Genotype at the 5-HTTLPR located on chromosome 17q11.1-q12 has a functional polymorphism in the variable repeat sequence in the promoter region (Bradley, Dodelzon, Sandhu, & Philibert, 2005). The homozygous long allelic variant (16 or 18 repeats) is related to higher concentrations of 5-HTT messenger RNA (mRNA) and a greater rate of re-uptake than the homozygous short allelic variant (14 repeats). A number of studies have provided evidence that the short allele of 5-HTTLPR is associated with conduct disorder, aggression, and/or antisocial behavior (Caspi, Hariri, Holmes, Uher, & Moffit, 2010; Sakai et al., 2006; Simons et al., 2011).

The genotype of the DRD4 VNTR was determined for each participant as described by Lichter et al. (1993).

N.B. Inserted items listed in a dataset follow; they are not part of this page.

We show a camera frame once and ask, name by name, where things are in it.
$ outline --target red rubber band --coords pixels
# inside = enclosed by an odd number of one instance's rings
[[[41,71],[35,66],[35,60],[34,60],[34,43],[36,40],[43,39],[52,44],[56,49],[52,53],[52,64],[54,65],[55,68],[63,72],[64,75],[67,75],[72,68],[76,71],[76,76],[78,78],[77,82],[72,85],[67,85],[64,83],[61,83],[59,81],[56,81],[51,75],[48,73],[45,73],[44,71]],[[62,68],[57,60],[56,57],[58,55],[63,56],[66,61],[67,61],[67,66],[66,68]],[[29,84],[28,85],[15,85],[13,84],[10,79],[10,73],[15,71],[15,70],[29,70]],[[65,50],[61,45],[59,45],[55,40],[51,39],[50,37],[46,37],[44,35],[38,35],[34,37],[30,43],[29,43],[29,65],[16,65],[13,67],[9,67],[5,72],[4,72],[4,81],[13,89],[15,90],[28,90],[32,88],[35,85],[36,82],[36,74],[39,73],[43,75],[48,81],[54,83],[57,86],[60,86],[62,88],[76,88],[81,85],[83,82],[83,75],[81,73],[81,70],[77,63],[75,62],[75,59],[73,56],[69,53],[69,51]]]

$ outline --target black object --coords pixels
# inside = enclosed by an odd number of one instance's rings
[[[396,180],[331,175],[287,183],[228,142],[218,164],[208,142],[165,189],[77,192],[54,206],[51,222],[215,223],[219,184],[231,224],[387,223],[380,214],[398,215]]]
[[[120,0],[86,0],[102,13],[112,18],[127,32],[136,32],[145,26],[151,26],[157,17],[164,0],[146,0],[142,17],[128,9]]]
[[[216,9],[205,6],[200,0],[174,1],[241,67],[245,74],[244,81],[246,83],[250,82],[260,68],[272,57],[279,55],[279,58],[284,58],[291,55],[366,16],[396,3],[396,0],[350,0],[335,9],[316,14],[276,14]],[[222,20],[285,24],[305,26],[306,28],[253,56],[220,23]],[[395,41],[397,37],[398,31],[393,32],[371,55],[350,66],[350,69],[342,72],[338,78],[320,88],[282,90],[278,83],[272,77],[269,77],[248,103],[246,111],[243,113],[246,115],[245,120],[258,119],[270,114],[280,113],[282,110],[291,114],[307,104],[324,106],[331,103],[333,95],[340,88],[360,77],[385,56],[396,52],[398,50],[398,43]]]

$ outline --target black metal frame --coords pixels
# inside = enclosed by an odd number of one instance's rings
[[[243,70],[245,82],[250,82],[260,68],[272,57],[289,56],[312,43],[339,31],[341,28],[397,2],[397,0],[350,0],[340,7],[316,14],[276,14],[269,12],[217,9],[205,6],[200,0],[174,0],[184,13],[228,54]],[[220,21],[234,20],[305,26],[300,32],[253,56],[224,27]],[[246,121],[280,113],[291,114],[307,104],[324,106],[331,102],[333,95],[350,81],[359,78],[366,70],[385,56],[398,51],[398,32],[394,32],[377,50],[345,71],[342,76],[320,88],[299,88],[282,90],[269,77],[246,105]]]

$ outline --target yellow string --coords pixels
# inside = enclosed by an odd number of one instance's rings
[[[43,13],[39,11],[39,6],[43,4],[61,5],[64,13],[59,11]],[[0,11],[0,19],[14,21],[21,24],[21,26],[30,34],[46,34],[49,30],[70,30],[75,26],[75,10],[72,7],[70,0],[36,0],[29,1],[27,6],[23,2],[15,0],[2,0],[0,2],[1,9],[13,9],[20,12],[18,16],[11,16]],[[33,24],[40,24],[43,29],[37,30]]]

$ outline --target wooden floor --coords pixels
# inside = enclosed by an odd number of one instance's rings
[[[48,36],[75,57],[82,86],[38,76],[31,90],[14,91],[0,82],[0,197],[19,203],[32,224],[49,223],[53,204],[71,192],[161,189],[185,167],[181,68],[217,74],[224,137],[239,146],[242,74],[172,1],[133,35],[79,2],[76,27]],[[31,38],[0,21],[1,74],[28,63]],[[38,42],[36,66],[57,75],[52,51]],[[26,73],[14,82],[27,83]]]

This involved using the primers F-CGCGACTACGTGGTCTACTCG and R-AGGACCCTCATGGCCTTG, standard Taq polymerase and buffer, standard deoxyribonucleotide triphosphates with the addition of 100 μmol/L 7-deaza guanosine triphosphate and 10% dimethyl sulfoxide. The resulting polymerase chain reaction products were electrophoresed on a 6% nondenaturing polyacrylamide gel and the products visualized using silver staining. Studies have found that individuals carrying the low-activity allele (seven repeats or more, long allele) are at increased risk for depression or anti-social behavior in response to environment (Beach et al., 2012; Brody, Chen, & Beach 2013; Brody et al., 2012; Simons et al., 2011).

There are three main models for coding gene sequences (Lewis, 2002). In the present study in humans, the short allele of 5-HTTLPR and the long allele of DRD4 polymorphism are minor alleles, or so-called risk alleles and plasticity alleles (Belsky & Beaver, 2011; Brody et al., 2011; Caspi et al., 2003; Ebstein, 2006). Using the dominant model, individuals receive a score of 1 if they are either heterozygous or homozygous for the minor allele and a score of 0 if they are homozygous for the major allele. The additive model counts the number of minor alleles for the gene (i.e., 0, 1, 2). Thus, those heterogeneous for the minor allele receive a 1 and those homogeneous for the allele received a 2. Finally, using the recessive model, individuals receive a score of 1 if they are homozygous for the minor allele and otherwise receive a score of 0. Consistent with prior research (Beach et al., 2012; Belsky & Beaver, 2011; Simons et al., 2011; Simons, Lei, et al., 2012; van IJzendoorn, Belsky, & Bakermans-Kranenburg, 2012), the current study used the dominant model.² We treated both 5-HTTLPR and DRD4 as dichotomous variables where individuals received a score of 1 if they were carrying at least one copy of the minor allele and a score of 0 if they were homozygous for the major allele.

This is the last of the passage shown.